Chances of being cut? 20%
Jonathan Cooper - potential savings $1.165M this year.
Most expect Cooper to have a slight edge in the competition for starting left guard this year over Chaz Green, Byron Bell, and perhaps even Joe Looney. His draft pedigree is higher than any of the Cowboys’ three All-Pro linemen. He just hasn’t realized his potential, or fully recovered from the injuries he suffered in Arizona, three teams ago. If he ends up second to one of the other guards, he might also be kept for Joe Looney’s role as backup interior lineman on game day. So the odd of him being cut are not high. But if he busts, as he did in New England and Cleveland after he left Arizona, he could be let go.
Chances of being cut? 10%
Byron Bell - potential savings $1.075M this year
Bell has already received a $250,000 signing bonus, and he’s picked up a $150,000 bonus for making weight. He can earn another $300,000 if he can continue to make weight through training camp and pre-season. This is still a bargain deal for a veteran who can play both tackle and guard, given the injury histories of Chaz Green and Jonathan Cooper, and even La’el Collins, who missed most of last season.
Chances of being cut? 20%
Brice Butler - potential savings $800K
This is not enough financial savings to be a factor in Butler being cut from the team. The bigger issue is whether Butler’s present value is higher than Noah Brown’s potential value over the next four years to keep the Cowboys from risking trying to get Brown to the practice squad. Butler’s problem is he has the lowest catch percentage on the team at 50%. Yet he did help the Cowboys win games when Dez Bryant was out last year, and is still young enough to have upside.
Chances of being cut? 25%
That’s not a lot of potential savings. James Hanna has the biggest contract that might be cut, but the odds that he will be are likely under 50%. Only Alfred Morris is likely to get the axe.

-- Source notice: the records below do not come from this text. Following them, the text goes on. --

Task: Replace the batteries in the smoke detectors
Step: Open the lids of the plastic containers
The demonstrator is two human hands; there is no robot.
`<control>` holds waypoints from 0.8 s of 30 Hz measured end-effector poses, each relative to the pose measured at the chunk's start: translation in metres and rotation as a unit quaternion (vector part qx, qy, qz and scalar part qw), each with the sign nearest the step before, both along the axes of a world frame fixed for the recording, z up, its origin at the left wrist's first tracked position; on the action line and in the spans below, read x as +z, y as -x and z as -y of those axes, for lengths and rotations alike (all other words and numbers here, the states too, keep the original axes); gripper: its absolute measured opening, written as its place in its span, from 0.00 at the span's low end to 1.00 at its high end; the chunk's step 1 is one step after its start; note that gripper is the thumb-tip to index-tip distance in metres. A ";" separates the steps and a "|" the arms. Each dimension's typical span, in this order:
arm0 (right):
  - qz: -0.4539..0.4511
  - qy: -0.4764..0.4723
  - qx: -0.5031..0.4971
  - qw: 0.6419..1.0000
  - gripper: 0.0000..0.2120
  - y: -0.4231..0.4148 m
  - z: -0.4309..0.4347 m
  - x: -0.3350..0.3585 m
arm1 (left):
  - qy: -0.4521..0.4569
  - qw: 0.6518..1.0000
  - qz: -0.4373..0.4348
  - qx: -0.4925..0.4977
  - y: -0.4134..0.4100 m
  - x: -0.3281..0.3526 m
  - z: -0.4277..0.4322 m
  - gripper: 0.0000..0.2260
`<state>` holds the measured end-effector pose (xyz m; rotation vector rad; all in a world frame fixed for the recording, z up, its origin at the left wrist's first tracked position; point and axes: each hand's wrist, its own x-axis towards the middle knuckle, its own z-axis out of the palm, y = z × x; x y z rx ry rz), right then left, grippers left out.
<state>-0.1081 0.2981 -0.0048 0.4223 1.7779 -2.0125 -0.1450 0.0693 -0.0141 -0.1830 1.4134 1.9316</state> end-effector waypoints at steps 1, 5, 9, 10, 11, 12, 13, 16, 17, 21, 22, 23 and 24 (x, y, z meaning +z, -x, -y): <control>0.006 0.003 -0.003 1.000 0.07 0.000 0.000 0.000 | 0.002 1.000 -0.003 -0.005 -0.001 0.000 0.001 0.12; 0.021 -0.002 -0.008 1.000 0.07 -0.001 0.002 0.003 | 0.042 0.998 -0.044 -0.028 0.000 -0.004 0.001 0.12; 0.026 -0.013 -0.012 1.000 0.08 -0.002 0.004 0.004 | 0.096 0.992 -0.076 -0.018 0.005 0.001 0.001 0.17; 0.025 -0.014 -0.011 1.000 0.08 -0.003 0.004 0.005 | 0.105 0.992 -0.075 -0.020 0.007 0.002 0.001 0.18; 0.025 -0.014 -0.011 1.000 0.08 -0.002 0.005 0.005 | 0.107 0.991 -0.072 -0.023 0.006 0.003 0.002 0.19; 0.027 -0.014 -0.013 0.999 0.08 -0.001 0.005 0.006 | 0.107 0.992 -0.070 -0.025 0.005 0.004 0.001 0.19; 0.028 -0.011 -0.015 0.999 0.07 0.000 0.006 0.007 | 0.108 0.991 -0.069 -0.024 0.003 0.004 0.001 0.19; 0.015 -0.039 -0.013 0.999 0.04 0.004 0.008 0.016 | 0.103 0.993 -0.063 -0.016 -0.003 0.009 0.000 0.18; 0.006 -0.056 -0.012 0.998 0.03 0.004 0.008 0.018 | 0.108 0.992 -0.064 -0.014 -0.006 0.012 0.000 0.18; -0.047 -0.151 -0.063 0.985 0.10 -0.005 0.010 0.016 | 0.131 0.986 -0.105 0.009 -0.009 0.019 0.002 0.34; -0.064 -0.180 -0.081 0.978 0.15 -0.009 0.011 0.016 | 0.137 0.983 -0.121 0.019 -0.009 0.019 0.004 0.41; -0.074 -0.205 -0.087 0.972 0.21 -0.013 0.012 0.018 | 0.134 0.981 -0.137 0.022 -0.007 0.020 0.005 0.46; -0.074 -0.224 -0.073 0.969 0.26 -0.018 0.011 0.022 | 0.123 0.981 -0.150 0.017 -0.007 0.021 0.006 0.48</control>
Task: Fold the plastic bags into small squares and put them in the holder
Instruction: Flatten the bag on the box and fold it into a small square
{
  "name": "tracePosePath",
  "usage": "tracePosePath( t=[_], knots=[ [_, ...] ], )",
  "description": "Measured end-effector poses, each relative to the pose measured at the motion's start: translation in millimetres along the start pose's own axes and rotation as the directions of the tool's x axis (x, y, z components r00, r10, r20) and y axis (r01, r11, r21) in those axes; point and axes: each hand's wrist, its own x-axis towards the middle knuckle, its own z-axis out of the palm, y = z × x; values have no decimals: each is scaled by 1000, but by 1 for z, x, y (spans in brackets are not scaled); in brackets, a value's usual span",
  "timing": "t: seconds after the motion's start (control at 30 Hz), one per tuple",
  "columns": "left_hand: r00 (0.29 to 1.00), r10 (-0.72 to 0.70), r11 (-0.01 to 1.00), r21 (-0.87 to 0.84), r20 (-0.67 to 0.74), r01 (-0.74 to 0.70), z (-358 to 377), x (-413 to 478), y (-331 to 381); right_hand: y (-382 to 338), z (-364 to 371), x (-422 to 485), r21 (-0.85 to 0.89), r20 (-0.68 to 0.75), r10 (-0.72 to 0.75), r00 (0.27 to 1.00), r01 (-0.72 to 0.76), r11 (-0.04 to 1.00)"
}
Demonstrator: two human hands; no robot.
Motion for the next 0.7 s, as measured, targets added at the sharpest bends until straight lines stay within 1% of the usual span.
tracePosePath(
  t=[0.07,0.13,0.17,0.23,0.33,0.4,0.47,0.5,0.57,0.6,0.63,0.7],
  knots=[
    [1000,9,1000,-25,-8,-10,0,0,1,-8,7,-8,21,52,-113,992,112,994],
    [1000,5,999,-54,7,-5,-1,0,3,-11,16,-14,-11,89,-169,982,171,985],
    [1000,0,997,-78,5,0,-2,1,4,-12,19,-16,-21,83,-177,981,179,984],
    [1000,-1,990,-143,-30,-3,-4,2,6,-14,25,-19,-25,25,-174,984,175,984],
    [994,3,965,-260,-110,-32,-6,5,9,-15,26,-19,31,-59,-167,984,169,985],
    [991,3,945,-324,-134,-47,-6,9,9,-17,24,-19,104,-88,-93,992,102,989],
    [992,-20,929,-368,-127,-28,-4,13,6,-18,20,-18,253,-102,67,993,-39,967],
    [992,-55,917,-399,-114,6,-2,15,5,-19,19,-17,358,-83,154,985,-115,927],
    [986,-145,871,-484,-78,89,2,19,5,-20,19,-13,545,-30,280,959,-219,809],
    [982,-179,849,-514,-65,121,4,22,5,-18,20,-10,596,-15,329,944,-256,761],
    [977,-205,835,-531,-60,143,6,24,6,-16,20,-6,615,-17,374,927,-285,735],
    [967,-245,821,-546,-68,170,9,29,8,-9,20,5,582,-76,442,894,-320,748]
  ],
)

There are other players who might go, but their salaries are enough under $1M that it won’t save Dallas any money to cut them, because someone will have to take that space on the roster. This includes Lucky Whitehead, Rod Smith, Emmett Cleary, Richard Ash, Mark Nzeocha, John Lotuelei, Leon McFadden, and Robert Blanton.

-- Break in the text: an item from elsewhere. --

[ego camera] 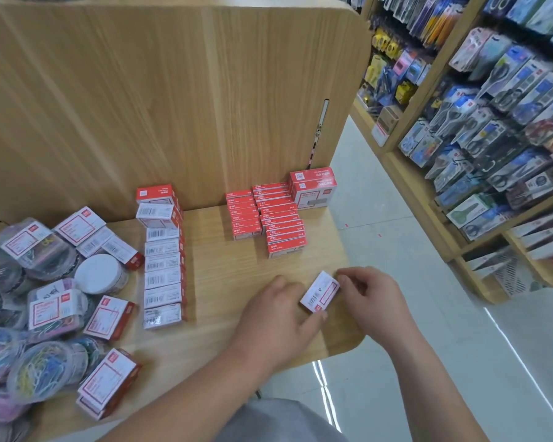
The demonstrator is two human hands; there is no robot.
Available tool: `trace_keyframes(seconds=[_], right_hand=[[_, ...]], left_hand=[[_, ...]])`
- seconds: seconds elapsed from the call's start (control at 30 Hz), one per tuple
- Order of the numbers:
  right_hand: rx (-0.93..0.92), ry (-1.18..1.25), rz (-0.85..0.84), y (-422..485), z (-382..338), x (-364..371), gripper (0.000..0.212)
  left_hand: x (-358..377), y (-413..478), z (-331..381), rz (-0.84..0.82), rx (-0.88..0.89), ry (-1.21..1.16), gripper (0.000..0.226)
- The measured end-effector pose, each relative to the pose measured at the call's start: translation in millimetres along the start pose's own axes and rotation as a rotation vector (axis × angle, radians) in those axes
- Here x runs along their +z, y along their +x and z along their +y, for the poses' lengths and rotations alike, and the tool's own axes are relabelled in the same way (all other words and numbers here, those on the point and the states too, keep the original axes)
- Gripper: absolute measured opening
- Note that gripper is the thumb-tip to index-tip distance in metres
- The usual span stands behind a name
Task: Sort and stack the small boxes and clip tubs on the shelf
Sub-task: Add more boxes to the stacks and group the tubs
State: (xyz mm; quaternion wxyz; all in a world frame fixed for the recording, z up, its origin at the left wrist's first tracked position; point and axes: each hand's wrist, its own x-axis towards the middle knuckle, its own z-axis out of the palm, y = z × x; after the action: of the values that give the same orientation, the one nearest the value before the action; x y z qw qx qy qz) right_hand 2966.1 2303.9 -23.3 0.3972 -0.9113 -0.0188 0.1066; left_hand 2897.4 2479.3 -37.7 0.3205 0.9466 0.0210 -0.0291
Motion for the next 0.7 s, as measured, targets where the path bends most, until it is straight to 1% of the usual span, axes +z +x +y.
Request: trace_keyframes(seconds=[0.1,0.17,0.23,0.3,0.37,0.43,0.47,0.53,0.6,0.63,0.7], right_hand=[[-0.04,0.001,-0.099,-9,3,3,0.024],[-0.074,0.018,-0.143,-13,5,5,0.037],[-0.112,0.078,-0.16,-16,5,6,0.05],[-0.151,0.144,-0.158,-16,1,9,0.048],[-0.164,0.147,-0.147,-10,-5,13,0.035],[-0.164,0.108,-0.126,-1,-10,18,0.019],[-0.147,0.092,-0.104,5,-12,20,0.014],[-0.09,0.061,-0.066,15,-16,22,0.011],[-0.058,0.04,-0.07,21,-21,25,0.011],[-0.058,0.032,-0.078,23,-23,26,0.01],[-0.075,0.019,-0.081,23,-28,29,0.012]], left_hand=[[1,4,7,-0.078,0.004,0.119,0.04],[0,3,8,-0.068,0.053,0.182,0.035],[-4,1,4,-0.02,0.113,0.107,0.029],[-13,1,-3,0.022,0.164,-0.052,0.023],[-21,5,-11,0.047,0.17,-0.118,0.02],[-25,9,-18,0.1,0.103,-0.146,0.016],[-26,11,-24,0.134,0.027,-0.179,0.015],[-25,14,-36,0.149,-0.165,-0.332,0.017],[-24,15,-44,0.116,-0.302,-0.509,0.02],[-23,15,-46,0.101,-0.33,-0.564,0.024],[-23,16,-45,0.096,-0.292,-0.576,0.039]])
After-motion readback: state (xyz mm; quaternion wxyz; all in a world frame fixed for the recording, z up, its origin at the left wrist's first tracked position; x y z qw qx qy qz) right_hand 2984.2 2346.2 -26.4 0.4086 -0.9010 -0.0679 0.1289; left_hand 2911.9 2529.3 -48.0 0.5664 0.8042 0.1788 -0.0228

One final note - on Jason Witten. Witten has a huge cap hit this year - $12,262,000 - because all the restructures have finally come due. The Cowboys re-signed him this offseason for four more years, each with a $6.5M cap hit, set up with declining base salaries and increased roster bonuses. This is so they can get cap savings in future years by converting salary to bonus and stretching it over the four years. Is Jason Witten still worth this salary? Maybe. One thing’s for certain: whatever Witten’s cap hit is, the Cowboys are never going to cut him. They are going to let him retire on his own terms.